I do something like this for a customer call center. For anyone interested, here is a trick.
You can use the IVR to verify the customer PIN numbers.
The call center verifies customer PIN using the ISSABEL IVR.
Each customer PIN number is just an IVR entry, and points to a queue if entered properly.
Insted of just using digits 0-9 you can use pretty much any digit length you want.
IVR - "Please enter your pin number"
0 = go to operator
558939 = customer #1 support
443223 = customer #2 support
993828 = customer #83 support
746236 = customer #154 support
After 3 failed tries it hangsup.
The callcenter administrators manually enters/removes PIN numbers using the issabel GUI.
But they also automate it.
I don't have their full Linux bash script, but I have the important command to add something to the database bys script.
Here is the example of the statement that will add someone to the IVR.
Issabel stores all PBX GUI related information in the MySQL database name "asterisk".
All IVR data is stored in the table "ivr_entries".
In the example below, this shows the IVR entries.
0= play phonebooook
12244 = Customer #12244 send call to queue#2001 (support gold queue)

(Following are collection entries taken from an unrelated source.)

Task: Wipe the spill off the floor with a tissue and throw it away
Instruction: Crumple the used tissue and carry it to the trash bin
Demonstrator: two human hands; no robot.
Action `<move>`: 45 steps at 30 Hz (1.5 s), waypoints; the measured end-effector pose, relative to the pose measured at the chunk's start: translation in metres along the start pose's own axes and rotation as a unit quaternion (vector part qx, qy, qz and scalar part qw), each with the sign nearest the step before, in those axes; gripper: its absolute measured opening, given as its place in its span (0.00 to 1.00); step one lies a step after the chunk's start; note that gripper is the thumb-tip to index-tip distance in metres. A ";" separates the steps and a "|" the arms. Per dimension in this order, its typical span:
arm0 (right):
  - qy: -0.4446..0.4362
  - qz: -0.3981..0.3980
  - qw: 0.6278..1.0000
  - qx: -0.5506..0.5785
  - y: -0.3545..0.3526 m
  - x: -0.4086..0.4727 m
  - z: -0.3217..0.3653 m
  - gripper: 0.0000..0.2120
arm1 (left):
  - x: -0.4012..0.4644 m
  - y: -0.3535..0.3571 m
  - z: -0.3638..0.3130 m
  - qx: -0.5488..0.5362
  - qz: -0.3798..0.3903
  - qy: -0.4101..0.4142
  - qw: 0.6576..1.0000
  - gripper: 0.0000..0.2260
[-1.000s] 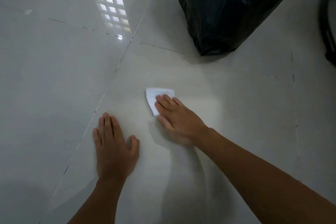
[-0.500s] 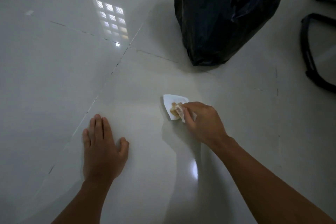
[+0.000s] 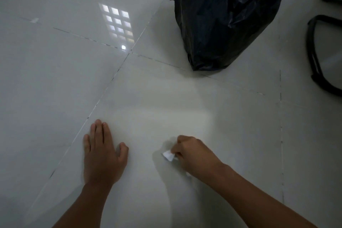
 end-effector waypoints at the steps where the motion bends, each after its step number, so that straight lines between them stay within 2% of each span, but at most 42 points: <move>1: 0.014 -0.012 1.000 0.011 -0.009 -0.006 -0.011 0.07 | 0.000 0.000 0.000 0.004 0.001 -0.001 1.000 0.36; 3: 0.057 -0.111 0.991 0.043 -0.050 -0.013 -0.042 0.08 | -0.002 -0.001 -0.002 0.009 0.007 -0.003 1.000 0.36; 5: 0.137 -0.250 0.956 0.065 -0.101 -0.024 -0.082 0.05 | -0.002 -0.004 -0.004 0.014 0.010 -0.005 1.000 0.36; 6: 0.177 -0.282 0.942 0.051 -0.113 -0.029 -0.097 0.07 | -0.003 -0.005 -0.005 0.016 0.013 -0.006 1.000 0.36; 8: 0.175 -0.263 0.949 0.006 -0.108 -0.030 -0.095 0.07 | -0.005 -0.007 -0.007 0.016 0.020 -0.009 1.000 0.37; 11: 0.017 -0.136 0.990 0.014 -0.036 -0.046 -0.025 0.10 | -0.007 -0.007 -0.006 0.007 0.035 -0.019 0.999 0.37; 13: -0.034 -0.093 0.994 0.055 -0.009 -0.071 -0.002 0.10 | -0.005 -0.009 -0.009 -0.004 0.033 -0.022 0.999 0.37; 14: -0.020 -0.129 0.988 0.079 -0.021 -0.076 -0.012 0.08 | -0.005 -0.010 -0.012 -0.005 0.034 -0.027 0.999 0.37; 15: 0.021 -0.207 0.974 0.093 -0.045 -0.080 -0.034 0.05 | -0.009 -0.010 -0.012 -0.005 0.038 -0.038 0.999 0.36; 17: 0.148 -0.341 0.923 0.099 -0.097 -0.101 -0.091 0.04 | -0.016 -0.010 -0.017 -0.013 0.046 -0.059 0.997 0.35; 18: 0.195 -0.368 0.904 0.099 -0.111 -0.112 -0.115 0.05 | -0.020 -0.011 -0.021 -0.015 0.047 -0.069 0.996 0.34; 19: 0.219 -0.370 0.898 0.095 -0.116 -0.118 -0.128 0.06 | -0.023 -0.010 -0.024 -0.020 0.050 -0.079 0.995 0.33; 21: 0.199 -0.354 0.909 0.090 -0.104 -0.119 -0.120 0.07 | -0.027 -0.007 -0.027 -0.033 0.058 -0.095 0.993 0.33; 24: 0.073 -0.274 0.953 0.109 -0.056 -0.101 -0.059 0.12 | -0.026 -0.005 -0.030 -0.029 0.061 -0.100 0.993 0.32; 27: -0.046 -0.136 0.986 0.081 0.004 -0.090 -0.003 0.06 | -0.027 -0.005 -0.029 -0.029 0.061 -0.104 0.992 0.32; 29: -0.078 -0.112 0.986 0.099 0.013 -0.087 0.004 0.08 | -0.028 -0.008 -0.031 -0.030 0.058 -0.101 0.993 0.32; 30: -0.071 -0.130 0.981 0.125 0.005 -0.085 -0.001 0.11 | -0.027 -0.012 -0.034 -0.034 0.057 -0.093 0.993 0.31; 35: 0.009 -0.369 0.902 0.223 -0.105 -0.071 -0.048 0.16 | 0.011 -0.058 -0.103 -0.057 0.014 0.014 0.998 0.29; 38: 0.010 -0.448 0.865 0.226 -0.185 -0.059 -0.055 0.15 | 0.060 -0.109 -0.163 -0.098 -0.025 0.087 0.991 0.27; 41: -0.021 -0.530 0.816 0.230 -0.275 -0.051 -0.043 0.14 | 0.115 -0.185 -0.222 -0.126 -0.110 0.165 0.972 0.28; 43: -0.046 -0.562 0.786 0.254 -0.333 -0.040 -0.032 0.13 | 0.145 -0.234 -0.253 -0.125 -0.154 0.204 0.959 0.30; 45: -0.065 -0.589 0.765 0.252 -0.388 -0.030 -0.016 0.13 | 0.170 -0.264 -0.273 -0.107 -0.164 0.223 0.955 0.32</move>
Point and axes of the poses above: each hand's wrist, its own x-axis towards the middle knuckle, its own y-axis out of the palm, z = x × y, the point moved 10 cm from there along x, towards the middle knuckle, and after that the axes turned 13 degrees about x, right-handed, at the moved point
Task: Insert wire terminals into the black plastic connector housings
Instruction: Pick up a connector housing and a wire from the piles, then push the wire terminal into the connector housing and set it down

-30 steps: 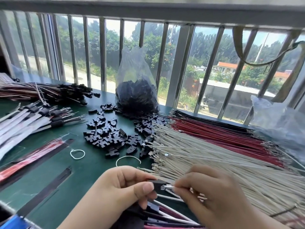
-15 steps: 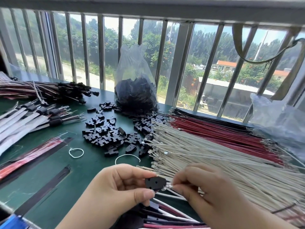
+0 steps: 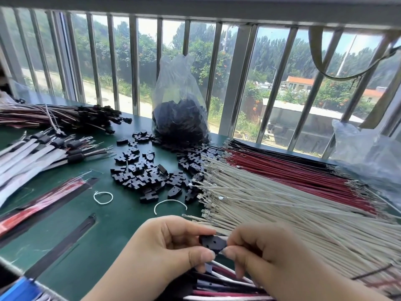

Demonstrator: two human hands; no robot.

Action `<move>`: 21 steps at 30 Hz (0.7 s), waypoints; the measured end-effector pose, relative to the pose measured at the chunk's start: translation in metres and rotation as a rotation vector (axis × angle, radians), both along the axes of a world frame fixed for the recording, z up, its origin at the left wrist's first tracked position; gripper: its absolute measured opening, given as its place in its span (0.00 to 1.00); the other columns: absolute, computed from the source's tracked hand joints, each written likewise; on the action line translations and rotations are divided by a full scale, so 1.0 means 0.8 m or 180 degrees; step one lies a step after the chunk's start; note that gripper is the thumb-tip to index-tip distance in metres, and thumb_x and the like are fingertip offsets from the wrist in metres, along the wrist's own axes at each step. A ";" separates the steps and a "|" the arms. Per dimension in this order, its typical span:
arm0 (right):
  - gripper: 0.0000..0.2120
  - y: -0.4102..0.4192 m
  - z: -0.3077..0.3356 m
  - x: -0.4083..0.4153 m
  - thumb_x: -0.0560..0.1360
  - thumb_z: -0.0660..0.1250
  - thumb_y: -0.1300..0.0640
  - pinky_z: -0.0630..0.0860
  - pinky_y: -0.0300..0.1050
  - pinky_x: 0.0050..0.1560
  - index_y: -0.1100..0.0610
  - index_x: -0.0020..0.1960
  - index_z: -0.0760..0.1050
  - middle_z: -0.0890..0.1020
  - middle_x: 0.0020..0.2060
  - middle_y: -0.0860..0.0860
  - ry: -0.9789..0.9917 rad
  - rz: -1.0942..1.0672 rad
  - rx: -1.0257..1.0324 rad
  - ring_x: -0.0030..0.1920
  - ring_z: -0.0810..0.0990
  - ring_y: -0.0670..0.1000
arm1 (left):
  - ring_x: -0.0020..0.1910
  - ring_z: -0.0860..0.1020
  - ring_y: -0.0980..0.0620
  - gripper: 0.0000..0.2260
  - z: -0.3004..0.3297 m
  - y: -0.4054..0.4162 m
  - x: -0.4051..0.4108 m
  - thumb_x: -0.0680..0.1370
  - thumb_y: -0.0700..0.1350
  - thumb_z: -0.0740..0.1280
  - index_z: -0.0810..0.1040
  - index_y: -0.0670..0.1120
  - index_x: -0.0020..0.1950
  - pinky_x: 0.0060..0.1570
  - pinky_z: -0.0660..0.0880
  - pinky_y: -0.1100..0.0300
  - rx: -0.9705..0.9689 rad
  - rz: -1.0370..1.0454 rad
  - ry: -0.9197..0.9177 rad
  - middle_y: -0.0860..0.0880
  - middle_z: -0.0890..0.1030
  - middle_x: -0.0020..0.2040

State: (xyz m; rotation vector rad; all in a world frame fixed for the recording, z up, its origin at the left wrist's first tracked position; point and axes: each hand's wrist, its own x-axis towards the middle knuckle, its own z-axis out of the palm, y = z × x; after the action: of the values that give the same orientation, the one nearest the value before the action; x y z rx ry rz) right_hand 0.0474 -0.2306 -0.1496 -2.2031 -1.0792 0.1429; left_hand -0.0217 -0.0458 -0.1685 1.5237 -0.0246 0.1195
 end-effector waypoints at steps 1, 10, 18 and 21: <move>0.09 0.001 0.001 0.000 0.75 0.68 0.51 0.67 0.28 0.29 0.40 0.37 0.76 0.82 0.29 0.41 0.0263 -0.0035 0.0020 0.25 0.74 0.39 | 0.28 0.80 0.54 0.16 0.000 -0.001 0.000 0.55 0.41 0.76 0.86 0.49 0.42 0.30 0.75 0.69 -0.0002 -0.0016 0.0001 0.43 0.82 0.28; 0.24 -0.007 0.004 0.007 0.69 0.54 0.27 0.72 0.37 0.29 0.43 0.45 0.77 0.84 0.35 0.45 0.0440 -0.0073 0.0250 0.27 0.78 0.43 | 0.29 0.80 0.55 0.16 -0.004 0.002 -0.001 0.57 0.47 0.74 0.85 0.55 0.44 0.31 0.75 0.70 0.0111 0.0328 -0.0015 0.42 0.83 0.30; 0.07 -0.004 0.004 0.007 0.70 0.74 0.55 0.68 0.27 0.33 0.43 0.39 0.81 0.82 0.31 0.40 0.0298 -0.0173 0.0170 0.31 0.77 0.37 | 0.35 0.82 0.52 0.13 -0.017 0.002 0.004 0.63 0.45 0.72 0.82 0.55 0.46 0.38 0.77 0.66 0.0371 0.0109 -0.0024 0.45 0.83 0.36; 0.08 -0.003 0.005 0.005 0.70 0.74 0.56 0.70 0.26 0.35 0.42 0.39 0.80 0.82 0.32 0.37 0.0120 -0.0322 0.0231 0.34 0.79 0.37 | 0.39 0.82 0.47 0.13 -0.019 -0.001 0.003 0.64 0.46 0.72 0.80 0.57 0.47 0.43 0.79 0.61 0.0511 0.0142 -0.0153 0.44 0.83 0.41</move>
State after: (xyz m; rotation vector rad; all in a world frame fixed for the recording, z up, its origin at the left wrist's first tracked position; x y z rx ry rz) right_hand 0.0517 -0.2330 -0.1457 -2.1760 -0.9361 0.0987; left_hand -0.0195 -0.0470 -0.1838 1.6821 -0.0394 0.1938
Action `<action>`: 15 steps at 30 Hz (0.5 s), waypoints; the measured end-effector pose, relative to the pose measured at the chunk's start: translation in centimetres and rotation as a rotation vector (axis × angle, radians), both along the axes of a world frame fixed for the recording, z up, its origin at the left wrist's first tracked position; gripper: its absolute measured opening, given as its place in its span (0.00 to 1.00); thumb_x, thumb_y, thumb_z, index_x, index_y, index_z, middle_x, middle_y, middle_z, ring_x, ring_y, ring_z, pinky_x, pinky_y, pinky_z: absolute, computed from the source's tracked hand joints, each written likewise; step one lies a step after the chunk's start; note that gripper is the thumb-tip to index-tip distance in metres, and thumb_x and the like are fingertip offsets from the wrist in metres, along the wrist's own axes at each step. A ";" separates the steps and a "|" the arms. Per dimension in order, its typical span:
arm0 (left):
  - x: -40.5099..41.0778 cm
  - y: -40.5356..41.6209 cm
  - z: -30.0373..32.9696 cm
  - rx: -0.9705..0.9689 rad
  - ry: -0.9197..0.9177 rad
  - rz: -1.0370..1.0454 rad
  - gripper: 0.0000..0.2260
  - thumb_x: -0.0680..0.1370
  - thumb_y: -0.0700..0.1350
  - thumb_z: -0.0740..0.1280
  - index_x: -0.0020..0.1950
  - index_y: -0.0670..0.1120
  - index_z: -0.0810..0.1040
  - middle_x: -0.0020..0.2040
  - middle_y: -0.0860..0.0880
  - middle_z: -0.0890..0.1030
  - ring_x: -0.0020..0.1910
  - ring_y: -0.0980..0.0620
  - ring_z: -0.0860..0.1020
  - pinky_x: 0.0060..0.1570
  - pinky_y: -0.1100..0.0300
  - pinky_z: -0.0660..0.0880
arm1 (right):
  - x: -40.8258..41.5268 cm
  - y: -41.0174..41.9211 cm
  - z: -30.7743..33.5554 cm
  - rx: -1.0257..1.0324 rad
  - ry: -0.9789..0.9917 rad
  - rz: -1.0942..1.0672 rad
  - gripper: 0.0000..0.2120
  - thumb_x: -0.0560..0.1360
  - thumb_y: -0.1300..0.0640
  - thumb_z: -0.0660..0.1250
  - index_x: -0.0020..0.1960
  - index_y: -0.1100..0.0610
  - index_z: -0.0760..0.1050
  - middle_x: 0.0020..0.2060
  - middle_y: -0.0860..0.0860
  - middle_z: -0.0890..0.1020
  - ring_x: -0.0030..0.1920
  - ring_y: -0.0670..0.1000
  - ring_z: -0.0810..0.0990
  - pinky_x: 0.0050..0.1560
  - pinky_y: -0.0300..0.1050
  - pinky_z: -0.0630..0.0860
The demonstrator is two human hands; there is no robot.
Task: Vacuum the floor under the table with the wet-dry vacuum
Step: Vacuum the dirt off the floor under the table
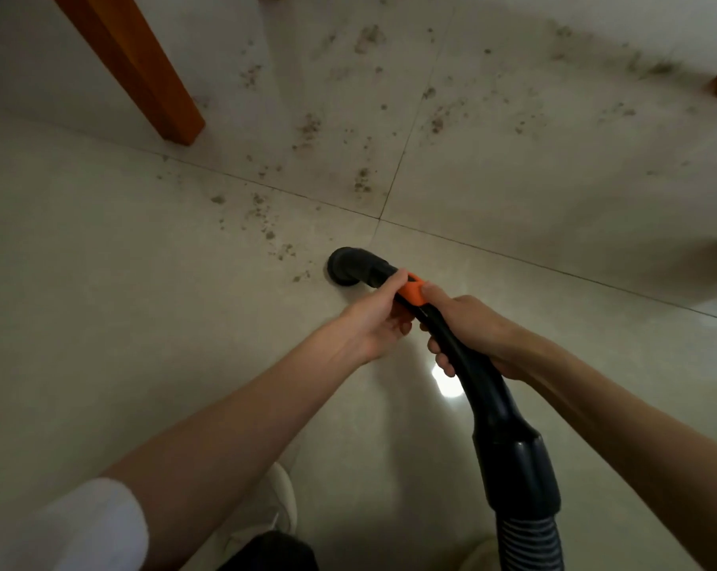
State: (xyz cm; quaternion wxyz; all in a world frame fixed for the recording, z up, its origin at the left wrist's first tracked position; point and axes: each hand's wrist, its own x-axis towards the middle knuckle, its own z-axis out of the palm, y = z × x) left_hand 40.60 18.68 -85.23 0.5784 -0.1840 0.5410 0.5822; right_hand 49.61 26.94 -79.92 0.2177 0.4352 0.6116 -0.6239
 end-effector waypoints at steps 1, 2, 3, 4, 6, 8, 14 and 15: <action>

MariaDB [asterisk]> select * from ivr_entries;
+--------+-----------+-------------------------------+---------+
| ivr_id | selection | dest | ivr_ret |
+--------+-----------+-------------------------------+---------+
| 3 | 0 | app-pbdirectory,pbdirectory,1 | 0 |
| 3 | 12244 | ext-queues,2001,1 | 0 |
+--------+-----------+-------------------------------+---------+
2 rows in set (0.00 sec)
If you wanted to automate adding customers, you could do it with a MYSQL command below.
This will add the customer pin 45657 into the IVR id#3 and send it to queue# 2001
Syntax
insert into TABLENAME
(Column 1 name
,Column 2 name
,Column 3 name
,Column 4 name
) values (IVRID,CustomerPIN,'DESTINATION',"RETURN-IVR");
So adding a customer number of "45657" would look like this:
insert into `ivr_entries` (`ivr_id`,`selection`,`dest`,`ivr_ret`) values (3,45657,'ext-queues,2001,1',0);
EXAMPLE;
MariaDB [asterisk]> insert into `ivr_entries` (`ivr_id`,`selection`,`dest`,`vr_ret`) values (3,45657,'ext-queues,2001,1',0);
Query OK, 1 row affected (0.00 sec)
MariaDB [asterisk]> select * from ivr_entries;
+--------+-----------+-------------------------------+---------+
| ivr_id | selection | dest | ivr_ret |
+--------+-----------+-------------------------------+---------+
| 3 | 45657 | ext-queues,2001,1 | 0 |
| 3 | 0 | app-pbdirectory,pbdirectory,1 | 0 |
| 3 | 12244 | ext-queues,2001,1 | 0 |
+--------+-----------+-------------------------------+---------+
3 rows in set (0.00 sec)
The above example shows entering that data in from a sql statement.
Customer 45657 is now entered into the IVR
This will also update in the PBX GUI if you look at it with your web browser.